▶ Exercise directions:
From the line with "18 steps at" to the line with "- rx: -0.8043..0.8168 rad", retype every line exactly, including those two, and leave out the rest of the data below.

====

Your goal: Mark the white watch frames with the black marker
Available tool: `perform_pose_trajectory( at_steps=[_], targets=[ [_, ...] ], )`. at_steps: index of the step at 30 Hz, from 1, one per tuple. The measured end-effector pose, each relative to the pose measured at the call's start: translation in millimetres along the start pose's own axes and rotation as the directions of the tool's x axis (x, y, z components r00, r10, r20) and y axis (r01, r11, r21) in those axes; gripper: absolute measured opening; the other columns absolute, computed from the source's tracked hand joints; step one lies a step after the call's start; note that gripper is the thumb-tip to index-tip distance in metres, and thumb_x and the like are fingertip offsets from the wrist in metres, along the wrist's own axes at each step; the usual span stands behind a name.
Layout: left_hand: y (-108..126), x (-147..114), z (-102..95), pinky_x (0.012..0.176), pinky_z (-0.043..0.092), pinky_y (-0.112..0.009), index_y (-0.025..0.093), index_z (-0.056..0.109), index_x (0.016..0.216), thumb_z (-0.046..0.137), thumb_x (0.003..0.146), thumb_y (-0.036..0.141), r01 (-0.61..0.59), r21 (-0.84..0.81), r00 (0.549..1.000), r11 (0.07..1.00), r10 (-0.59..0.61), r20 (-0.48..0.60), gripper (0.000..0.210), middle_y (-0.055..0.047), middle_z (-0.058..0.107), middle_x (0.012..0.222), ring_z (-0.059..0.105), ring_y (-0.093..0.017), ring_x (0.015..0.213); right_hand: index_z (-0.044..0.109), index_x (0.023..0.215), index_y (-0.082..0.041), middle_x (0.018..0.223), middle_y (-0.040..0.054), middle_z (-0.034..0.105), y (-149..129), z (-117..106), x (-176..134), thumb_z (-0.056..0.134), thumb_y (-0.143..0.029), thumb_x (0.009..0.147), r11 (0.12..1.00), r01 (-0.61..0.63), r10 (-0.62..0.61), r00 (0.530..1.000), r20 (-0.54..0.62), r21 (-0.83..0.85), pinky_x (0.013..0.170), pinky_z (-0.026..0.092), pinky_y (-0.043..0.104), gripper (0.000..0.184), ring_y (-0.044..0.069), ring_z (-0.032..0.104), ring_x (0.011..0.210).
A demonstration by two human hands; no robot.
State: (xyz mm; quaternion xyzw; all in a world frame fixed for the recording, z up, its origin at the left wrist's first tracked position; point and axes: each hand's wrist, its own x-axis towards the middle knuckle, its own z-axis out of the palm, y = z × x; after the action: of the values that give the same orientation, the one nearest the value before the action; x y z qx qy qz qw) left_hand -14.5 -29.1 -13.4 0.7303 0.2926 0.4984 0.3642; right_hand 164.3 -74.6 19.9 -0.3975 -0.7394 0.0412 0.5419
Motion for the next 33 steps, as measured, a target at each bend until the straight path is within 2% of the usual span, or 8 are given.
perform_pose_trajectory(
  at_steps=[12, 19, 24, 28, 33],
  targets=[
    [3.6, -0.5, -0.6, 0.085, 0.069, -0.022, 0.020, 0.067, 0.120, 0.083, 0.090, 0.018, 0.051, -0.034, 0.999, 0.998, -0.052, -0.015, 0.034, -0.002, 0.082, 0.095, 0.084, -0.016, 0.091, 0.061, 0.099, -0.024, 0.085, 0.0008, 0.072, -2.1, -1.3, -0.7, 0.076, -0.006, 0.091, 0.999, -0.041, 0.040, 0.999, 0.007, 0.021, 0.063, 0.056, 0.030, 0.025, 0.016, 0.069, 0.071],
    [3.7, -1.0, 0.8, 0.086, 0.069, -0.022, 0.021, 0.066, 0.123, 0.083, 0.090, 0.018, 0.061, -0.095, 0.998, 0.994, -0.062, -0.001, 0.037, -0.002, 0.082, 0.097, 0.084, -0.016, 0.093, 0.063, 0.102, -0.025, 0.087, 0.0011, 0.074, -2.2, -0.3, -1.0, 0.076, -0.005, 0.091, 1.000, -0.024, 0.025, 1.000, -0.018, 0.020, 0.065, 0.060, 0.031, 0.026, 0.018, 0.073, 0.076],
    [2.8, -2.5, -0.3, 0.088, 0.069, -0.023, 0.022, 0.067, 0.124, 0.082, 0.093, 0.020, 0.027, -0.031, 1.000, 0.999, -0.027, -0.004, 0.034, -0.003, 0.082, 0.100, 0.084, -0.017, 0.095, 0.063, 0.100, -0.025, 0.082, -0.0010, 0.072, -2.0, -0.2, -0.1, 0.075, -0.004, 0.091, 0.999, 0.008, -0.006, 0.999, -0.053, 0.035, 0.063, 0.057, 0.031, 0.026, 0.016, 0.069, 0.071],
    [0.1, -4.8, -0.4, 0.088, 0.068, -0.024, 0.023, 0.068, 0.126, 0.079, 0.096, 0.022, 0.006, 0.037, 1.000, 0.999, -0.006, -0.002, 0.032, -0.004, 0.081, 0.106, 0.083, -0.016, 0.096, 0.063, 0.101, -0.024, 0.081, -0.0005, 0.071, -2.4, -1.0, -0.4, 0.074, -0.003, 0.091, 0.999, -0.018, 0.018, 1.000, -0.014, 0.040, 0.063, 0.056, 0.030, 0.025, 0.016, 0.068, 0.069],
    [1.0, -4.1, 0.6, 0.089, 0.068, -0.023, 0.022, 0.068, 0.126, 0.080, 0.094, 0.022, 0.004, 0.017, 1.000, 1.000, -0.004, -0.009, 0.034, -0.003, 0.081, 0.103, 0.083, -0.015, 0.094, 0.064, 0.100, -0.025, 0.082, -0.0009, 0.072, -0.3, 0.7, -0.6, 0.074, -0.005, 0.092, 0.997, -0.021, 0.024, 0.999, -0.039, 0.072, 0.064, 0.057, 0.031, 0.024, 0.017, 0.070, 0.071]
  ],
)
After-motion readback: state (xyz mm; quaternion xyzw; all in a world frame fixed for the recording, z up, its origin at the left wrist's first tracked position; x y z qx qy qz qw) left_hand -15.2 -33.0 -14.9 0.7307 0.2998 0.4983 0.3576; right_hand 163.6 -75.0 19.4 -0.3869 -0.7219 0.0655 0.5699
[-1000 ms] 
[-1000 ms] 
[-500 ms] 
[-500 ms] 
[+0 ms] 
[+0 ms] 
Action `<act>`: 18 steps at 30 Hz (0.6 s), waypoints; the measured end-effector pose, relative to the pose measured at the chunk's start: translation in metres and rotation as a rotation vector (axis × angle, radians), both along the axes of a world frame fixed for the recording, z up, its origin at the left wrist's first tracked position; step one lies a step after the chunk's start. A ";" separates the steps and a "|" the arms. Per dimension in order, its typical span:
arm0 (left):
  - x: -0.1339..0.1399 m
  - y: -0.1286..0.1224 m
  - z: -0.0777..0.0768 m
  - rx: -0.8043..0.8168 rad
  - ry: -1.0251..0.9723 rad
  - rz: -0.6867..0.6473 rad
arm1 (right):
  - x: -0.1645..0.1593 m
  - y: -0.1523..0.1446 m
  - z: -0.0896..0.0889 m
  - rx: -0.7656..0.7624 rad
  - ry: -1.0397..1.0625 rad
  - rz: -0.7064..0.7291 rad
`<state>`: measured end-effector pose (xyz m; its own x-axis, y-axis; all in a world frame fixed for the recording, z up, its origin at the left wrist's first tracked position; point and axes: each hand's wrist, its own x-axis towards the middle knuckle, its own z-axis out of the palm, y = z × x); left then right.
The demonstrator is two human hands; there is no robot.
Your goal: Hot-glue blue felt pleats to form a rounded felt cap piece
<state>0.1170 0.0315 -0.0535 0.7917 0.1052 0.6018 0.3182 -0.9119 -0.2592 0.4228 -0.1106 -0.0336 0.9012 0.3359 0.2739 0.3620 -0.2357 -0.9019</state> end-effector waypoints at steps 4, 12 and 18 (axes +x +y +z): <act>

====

▶ Exercise response:
Action `<act>`: 18 steps at 30 Hz (0.6 s), waypoints; the measured end-effector pose, relative to the pose measured at the chunk's start: translation in metres and rotation as a rotation vector (axis × angle, radians), both along the axes of a world frame fixed for the recording, z up, its origin at the left wrist's first tracked position; step one lies a step after the chunk's start. A ";" separates the steps and a "|" the arms. Per dimension in order, its typical span:
arm0 (left):
  - x: -0.1339..0.1399 m
  - y: -0.1286..0.1224 m
  - z: -0.0777..0.0768 m
  - rx: -0.8043..0.8168 rad

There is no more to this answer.